You don’t say anything of course, but your friend must sense your change of heart, because it is to you that she turns just a few weeks later, your messy kitchen in which she suddenly appears, incongruous in her silk shirt and suit.
This is the story. In the last few months, Andrea has been getting clumsy. The nanny noticed it, and the teachers. She’s been dropping things—balls, toys—she’s been finding it harder and harder to hold a pen, she has had problems getting dressed. When she walks, she stomps, on her heels. Recently, her speech, always so clear, has seemed slurred, especially when she’s tired. In school, she puts her head on the desk, says she has forgotten words she has been able to read for years, sleeps. Both your friend and her partner have loads of health insurance, and so the nanny has taken the child on a round of medical appointments. And now they have a diagnosis and this is it:
Andrea has an incurable, degenerative, genetic disease of the nervous system: something like Huntington’s but much more unusual. An ataxia. A rare variant. Your friend repeats the name of the disease and the number of its variant several times, but you can’t take it in. You’re thinking: my child stomps. And: is it catching? You need to stop that, and drag your mind back to Andrea. What is happening is: her brain cells are dying and not renewing themselves. This is the prognosis: rapid. Andrea will be in a wheelchair in three months, quadriplegic in a year, unable to swallow in eighteen months, and unable to breathe (dead) within two years.
Now you are thinking: If Andrea has it, my kids can’t get it. Stalking horse, scapegoat, sacrificial kid. Then you think about Andrea: clever little Andrea cross-legged on the floor, reading a book, and you imagine the words swimming in front of her eyes, the wobble in the legs, the hands, and you want to throw up. You sit down at your kitchen table and take your friend’s hands. She is still talking about the diagnosis. What happens is: the cerebral cortex dies first. Andrea will lose her speech and her higher intellectual functioning before she loses the rest of it. Probably in the next three months. So, by the time she is reduced to animal level, being spoon-fed in a cradle, she won’t know it. That must be a mercy. When she’s back in nappies, she won’t know who is changing them. Animal, vegetable. Farming. A body. The nanny has said she will stay on.

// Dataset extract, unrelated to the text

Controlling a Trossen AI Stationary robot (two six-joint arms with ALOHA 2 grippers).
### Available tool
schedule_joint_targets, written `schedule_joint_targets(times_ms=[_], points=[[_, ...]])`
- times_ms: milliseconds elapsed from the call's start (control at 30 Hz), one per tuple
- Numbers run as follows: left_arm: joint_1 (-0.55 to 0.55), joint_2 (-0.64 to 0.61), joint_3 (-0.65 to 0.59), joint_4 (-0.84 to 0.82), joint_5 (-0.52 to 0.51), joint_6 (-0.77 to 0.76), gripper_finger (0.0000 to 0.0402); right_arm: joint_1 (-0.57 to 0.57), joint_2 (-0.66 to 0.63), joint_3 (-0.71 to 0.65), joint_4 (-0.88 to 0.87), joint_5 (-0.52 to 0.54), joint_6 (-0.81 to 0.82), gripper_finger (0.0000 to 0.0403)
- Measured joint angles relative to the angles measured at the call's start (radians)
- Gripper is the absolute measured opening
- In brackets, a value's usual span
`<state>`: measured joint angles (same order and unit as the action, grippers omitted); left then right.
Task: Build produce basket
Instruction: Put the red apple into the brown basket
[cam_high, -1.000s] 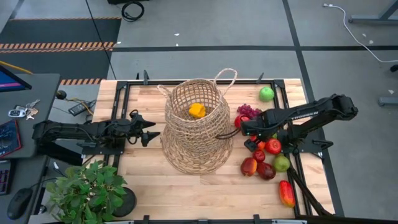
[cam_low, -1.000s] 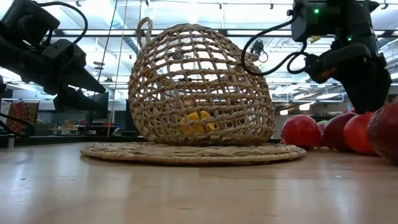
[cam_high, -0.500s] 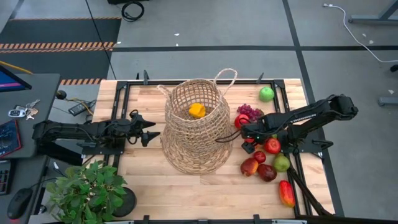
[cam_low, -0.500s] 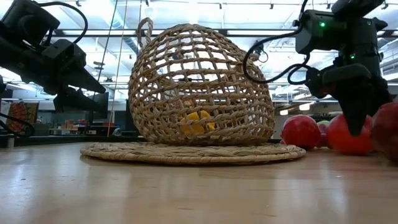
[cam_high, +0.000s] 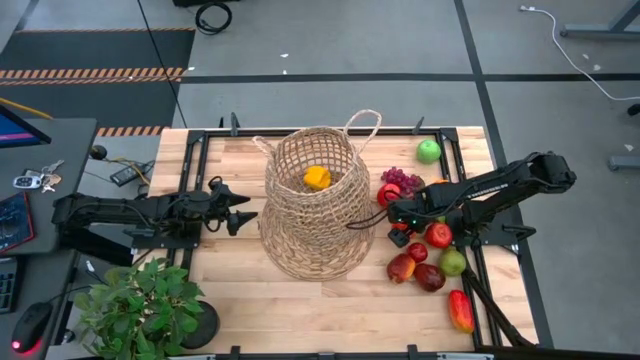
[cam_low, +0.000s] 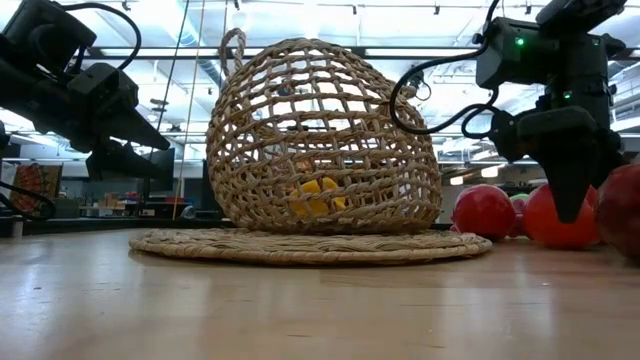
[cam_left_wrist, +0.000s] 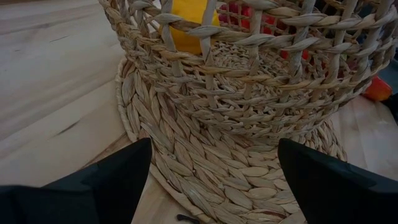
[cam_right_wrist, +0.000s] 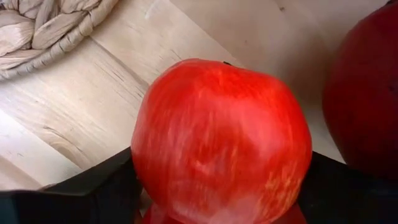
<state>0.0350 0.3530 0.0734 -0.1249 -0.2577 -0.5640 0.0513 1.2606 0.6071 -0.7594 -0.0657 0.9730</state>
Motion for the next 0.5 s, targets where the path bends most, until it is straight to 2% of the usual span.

You pour your friend a whisky, and one for yourself. It’s three in the afternoon. Your hands are shaking. And here comes the question. It’s about the job. Your friend has three months’ compassionate leave, but after that, she needs to be back in Paris, because after that the project will die. (Remember, it is a great project. You admire it on every possible ethical and artistic level. And she is the only woman for the job.) Should she give up her work? She’s really asking. For the first time in your long history, she doesn’t seem to have worked out the answer in advance. So, what do you think?
Yes, that’s the instinctive response, but think about it a bit more. Engage your brain, the way she always does, the way you don’t. Why do you think that? Why her? Why now? Who benefits?
Now, open your mouth and tell her. Tell her why.